Textbooks: More Than a Pedagogical Tool (Penney Clark)
At age nine, I discovered a small gray book, Learning to Speak and Write, in the loft of my mother’s childhood home, then a barn for storing hay. I was transfixed: it was familiar and yet unfamiliar. It was obviously a textbook, but its pages were so plain, so simple, so unadorned. The fanciful line drawing of a medieval knight in armour on its cover seemed incongruous both to the pages of mundane student exercises found within and to the lives of the prairie students who would have carried the book to school each day. I saw the names of uncles and aunts written inside the cover, and wondered why several members of one family used the same text; not realizing that, in the early decades of the 20th century in Canada, parents purchased textbooks and kept them in the family, rather than borrowing them from the school, as I did. It was profoundly intriguing. I still have that textbook on a shelf in my university office, an artefact of a bygone time, the spark that ignited my scholarly interest in textbooks.
My research explores the production and provision of elementary-high school textbooks in Canada (1846 to 2010). It examines the fundamental tension at the intersection of textbook as political instrument, economic commodity, cultural artefact, and pedagogical tool. It asks: How have three dominant stakeholders – departments of education, publishers, and booksellers – positioned themselves in conflicts over textbook production and provision (including provincial adoption policies)? Which publishing companies have controlled textbook production? What strategies have they used to maintain that control? How have notions of Canadian nationhood been reflected in the politics and economics of textbook publishing? Textbooks receive an official stamp of approval for classroom use by a government authority. They are used within the education system, but exist also within broader political and economic systems, and controversy related to their content, publishing, adoption, and distribution in Canada has existed since prior to the establishment of the first public school system in what is now the province of Ontario.

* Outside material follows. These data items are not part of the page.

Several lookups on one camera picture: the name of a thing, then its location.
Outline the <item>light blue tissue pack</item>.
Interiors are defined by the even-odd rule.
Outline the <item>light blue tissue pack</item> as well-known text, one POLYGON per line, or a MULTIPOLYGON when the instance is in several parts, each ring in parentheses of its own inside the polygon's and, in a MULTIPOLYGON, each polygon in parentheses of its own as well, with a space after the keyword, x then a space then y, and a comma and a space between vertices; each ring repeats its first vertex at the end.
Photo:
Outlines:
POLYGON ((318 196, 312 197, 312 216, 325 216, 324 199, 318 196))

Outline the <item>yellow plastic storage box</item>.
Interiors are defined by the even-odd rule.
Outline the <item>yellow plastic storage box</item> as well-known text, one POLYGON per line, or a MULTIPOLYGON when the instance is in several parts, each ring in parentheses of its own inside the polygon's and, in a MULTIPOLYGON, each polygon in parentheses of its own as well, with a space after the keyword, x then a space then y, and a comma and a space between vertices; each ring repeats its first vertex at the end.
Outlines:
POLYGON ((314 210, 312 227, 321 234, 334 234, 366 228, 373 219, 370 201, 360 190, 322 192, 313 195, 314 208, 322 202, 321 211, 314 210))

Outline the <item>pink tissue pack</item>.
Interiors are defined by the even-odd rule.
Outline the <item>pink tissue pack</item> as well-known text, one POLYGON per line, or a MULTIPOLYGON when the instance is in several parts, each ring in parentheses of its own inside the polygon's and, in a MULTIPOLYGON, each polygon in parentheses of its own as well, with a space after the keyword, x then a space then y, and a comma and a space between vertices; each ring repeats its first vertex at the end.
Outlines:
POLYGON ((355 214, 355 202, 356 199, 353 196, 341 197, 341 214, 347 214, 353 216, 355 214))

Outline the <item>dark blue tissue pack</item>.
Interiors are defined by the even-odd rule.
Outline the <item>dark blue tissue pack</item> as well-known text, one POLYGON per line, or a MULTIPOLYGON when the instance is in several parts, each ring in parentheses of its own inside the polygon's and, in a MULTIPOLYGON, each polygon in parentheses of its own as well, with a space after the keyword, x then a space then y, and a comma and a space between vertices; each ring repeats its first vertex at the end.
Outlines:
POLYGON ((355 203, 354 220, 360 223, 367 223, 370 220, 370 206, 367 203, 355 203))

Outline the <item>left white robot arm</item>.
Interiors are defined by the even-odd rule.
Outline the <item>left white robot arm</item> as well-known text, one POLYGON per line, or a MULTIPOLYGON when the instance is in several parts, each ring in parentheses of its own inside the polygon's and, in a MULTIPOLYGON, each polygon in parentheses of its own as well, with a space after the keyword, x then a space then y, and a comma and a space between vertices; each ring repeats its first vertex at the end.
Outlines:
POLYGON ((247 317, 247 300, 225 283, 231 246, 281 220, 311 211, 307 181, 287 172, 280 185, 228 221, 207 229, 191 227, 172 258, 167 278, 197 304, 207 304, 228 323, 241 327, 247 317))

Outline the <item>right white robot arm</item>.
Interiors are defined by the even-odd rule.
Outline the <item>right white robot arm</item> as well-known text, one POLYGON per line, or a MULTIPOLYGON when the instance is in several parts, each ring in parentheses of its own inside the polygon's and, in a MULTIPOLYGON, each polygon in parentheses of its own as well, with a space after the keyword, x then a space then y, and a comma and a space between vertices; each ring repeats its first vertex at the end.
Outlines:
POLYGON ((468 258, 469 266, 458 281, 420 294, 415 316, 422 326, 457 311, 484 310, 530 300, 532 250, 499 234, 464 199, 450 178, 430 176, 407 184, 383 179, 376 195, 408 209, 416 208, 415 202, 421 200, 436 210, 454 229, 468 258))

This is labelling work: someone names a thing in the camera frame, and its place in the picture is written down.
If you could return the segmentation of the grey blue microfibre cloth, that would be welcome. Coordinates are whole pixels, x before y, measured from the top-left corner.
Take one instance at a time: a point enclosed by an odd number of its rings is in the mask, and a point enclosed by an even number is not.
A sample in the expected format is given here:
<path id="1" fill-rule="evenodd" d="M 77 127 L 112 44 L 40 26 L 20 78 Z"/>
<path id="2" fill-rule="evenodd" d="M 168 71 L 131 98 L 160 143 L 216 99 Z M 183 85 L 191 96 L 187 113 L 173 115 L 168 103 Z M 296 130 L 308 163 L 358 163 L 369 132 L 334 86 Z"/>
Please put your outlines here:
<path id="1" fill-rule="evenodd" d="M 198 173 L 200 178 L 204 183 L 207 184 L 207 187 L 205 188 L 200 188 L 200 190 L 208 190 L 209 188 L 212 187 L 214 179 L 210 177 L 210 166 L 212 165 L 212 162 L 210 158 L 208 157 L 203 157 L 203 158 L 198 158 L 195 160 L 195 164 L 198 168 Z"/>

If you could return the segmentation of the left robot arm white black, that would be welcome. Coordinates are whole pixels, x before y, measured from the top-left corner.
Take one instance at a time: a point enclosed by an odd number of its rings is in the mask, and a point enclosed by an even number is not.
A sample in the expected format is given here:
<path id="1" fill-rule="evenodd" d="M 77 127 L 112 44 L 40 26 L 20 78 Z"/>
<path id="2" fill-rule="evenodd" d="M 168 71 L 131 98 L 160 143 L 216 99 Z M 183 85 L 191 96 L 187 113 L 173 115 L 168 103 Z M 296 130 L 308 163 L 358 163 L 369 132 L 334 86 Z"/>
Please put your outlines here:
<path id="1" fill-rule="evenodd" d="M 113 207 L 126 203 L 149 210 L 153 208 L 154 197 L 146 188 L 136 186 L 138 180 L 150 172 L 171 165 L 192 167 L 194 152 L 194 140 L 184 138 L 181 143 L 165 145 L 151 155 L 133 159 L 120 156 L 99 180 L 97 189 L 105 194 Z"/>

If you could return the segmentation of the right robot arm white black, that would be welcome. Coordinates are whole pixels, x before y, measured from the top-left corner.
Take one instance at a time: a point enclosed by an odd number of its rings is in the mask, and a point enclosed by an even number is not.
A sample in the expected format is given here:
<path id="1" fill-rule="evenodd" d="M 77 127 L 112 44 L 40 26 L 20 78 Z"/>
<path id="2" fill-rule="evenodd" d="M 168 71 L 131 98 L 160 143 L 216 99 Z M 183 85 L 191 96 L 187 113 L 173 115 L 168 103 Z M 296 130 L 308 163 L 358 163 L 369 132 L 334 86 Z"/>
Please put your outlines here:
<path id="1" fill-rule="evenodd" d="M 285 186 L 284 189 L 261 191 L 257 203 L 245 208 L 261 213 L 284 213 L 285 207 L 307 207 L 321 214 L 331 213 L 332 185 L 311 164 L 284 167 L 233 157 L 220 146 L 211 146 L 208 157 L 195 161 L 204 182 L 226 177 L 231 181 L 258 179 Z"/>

This research began with pieces in The History of the Book in Canada, vols. 2/3 (U of T Press 2005/2007). They were followed by several historical case-studies. “‘Great Chorus of Protest’: The Booksellers’ Response to the 1909 Eaton’s Readers,” examines the controversy over the Ontario Education Department granting the tender to publish elementary school readers to the T. Eaton Co., a department store. This decision removed an important source of income from retail booksellers, who could not compete with the consumer appeal and economic clout of a department store, nor with its option of mail-order service. Over the decade beginning in 1909, booksellers fought vociferously in an effort to mitigate its effects on their profits. Their struggle was part of a larger effort by retailers to oppose mail-order provision of consumer goods in Canada. As a tax-supported bureaucracy, the Education Department held enormous economic power due to its control over the choice of textbook publisher and providers. By merging the roles of publisher and provider for elementary school readers, it wielded this power heedlessly, without thought to the implications of its decision within the broader political and economic contexts in which the books were printed and sold.
“‘Gringo Operations’: Nationalism and Capital in Canadian Textbook Publishing, 1970-1981” (with doctoral student Wayne Knights) examines the impact of multinational firms in the context of post-war textbook publishing and English-Canadian identity. It explores events surrounding the crisis in educational publishing which occurred in the 1970s, ostensibly precipitated by the separate sales of Canada’s oldest publishers, Ryerson Press and Gage, to American firms. However, these events, and others, such as the near bankruptcy of McClelland & Stewart, were merely symptomatic. At the core were issues related to nationalism, politics, federal versus provincial autonomy, global capital, Canadian industry and Canadian culture, and Canada’s place as a neo-colonial nation.
My current project is an examination of regional textbook publishing through the lens of a case-study of the rise and decline of Douglas & McIntyre (Educational) in BC. This local firm, which was in place in various forms for a scant decade, was swallowed in 1989 by the much larger firm, Nelson Canada. The rich archival sources available for this study will be augmented by interviews with key players.